Una mañana, Zaratustra despertó con una nueva idea. En una conversación con sus compañeros animales (el águila y la serpiente), comprendió que todo lo existente se ha repetido incontables veces y seguirá repitiéndose. Esta doctrina del “Renacimiento eterno” difiere del concepto de una vida después de la muerte: implica un retorno sin fin a la misma vida. Solo el Creador, el ser superior que ejerce la voluntad de poder, puede aceptar el renacimiento eterno; la gente común, agobiada por el pecado, el arrepentimiento y el miedo, no puede soportar este concepto. Zaratustra cantó entonces una canción que expresaba su anhelo de “Eternidad”
Años después, Zaratustra aguardó las señales de su regreso a la tierra. Un profeta melancólico lo visitó, informándole de lejanos gritos de angustia.

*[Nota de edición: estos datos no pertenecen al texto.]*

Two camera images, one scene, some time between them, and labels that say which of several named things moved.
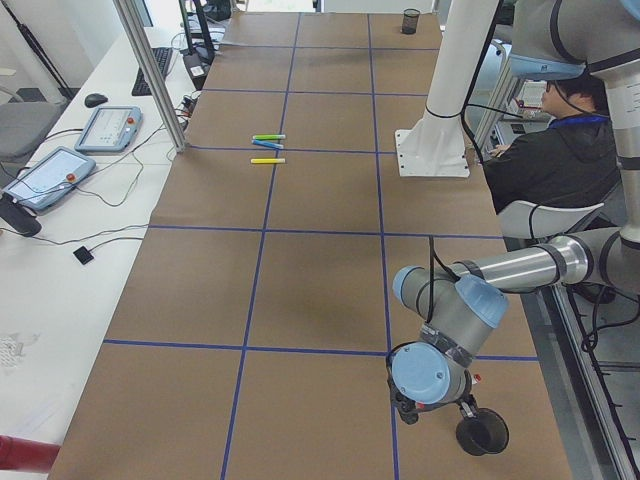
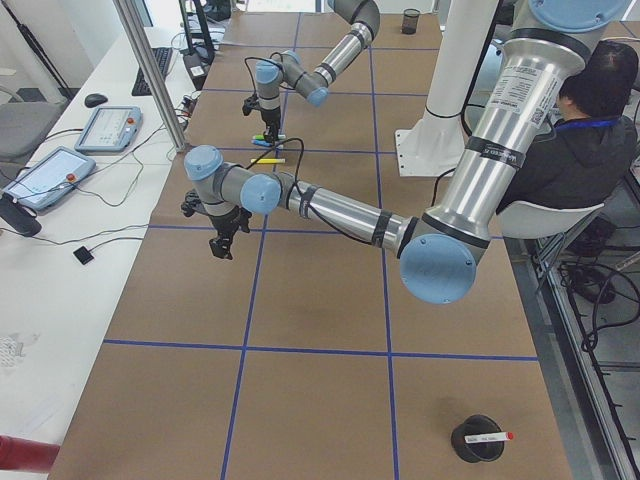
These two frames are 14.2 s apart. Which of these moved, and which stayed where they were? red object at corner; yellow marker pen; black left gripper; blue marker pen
Moved: black left gripper
Stayed: red object at corner; blue marker pen; yellow marker pen

Profundamente conmovido, Zaratustra decidió ayudar a los que sufrían. Vagó por los bosques de su reino, encontrándose con algunos a quienes consideraba pertenecientes a un orden superior. Entre ellos se encontraban dos reyes, un científico, un mago y un anciano papa. También descubrió al hombre más feo, una figura lastimosa que había matado a Dios porque se negó a ser compadecido por una deidad débil y misericordiosa.
Además, Zaratustra se encontró con la sombra de un mendigo y un librepensador. Aunque estos individuos eran meros puentes hacia el Super-hombre, Zaratustra los invitó a su cueva para un festín de celebración en el que se hablaría de las cualidades y el papel de los seres superiores. Reiteró la importancia de trascender la humanidad en la búsqueda del Super-hombre, que se logra mediante la voluntad de poder. Esa noche, estos seres superiores intentaron adorar a un burro por error; Zaratustra reprendió su necedad y elogió su progreso más allá de la mera fe en Dios. Entonces, estos seres superiores, junto con Zaratustra, se regocijaron ante la idea del renacimiento eterno.
A la mañana siguiente, un león risueño se acercó a Zaratustra, quien comprendió que esta era la señal de su descenso final a la tierra. Mientras los seres superiores, por miedo, se distanciaban del león, Zaratustra comprendió que había superado su última debilidad: la tentación de compadecerse de los demás. Ahora era perfecto; sus descendientes (la raza sobrehumana) veían; el gran mediodía estaba a punto de amanecer. Dicho esto, Zaratustra salió de la cueva, irradiando luz como el sol.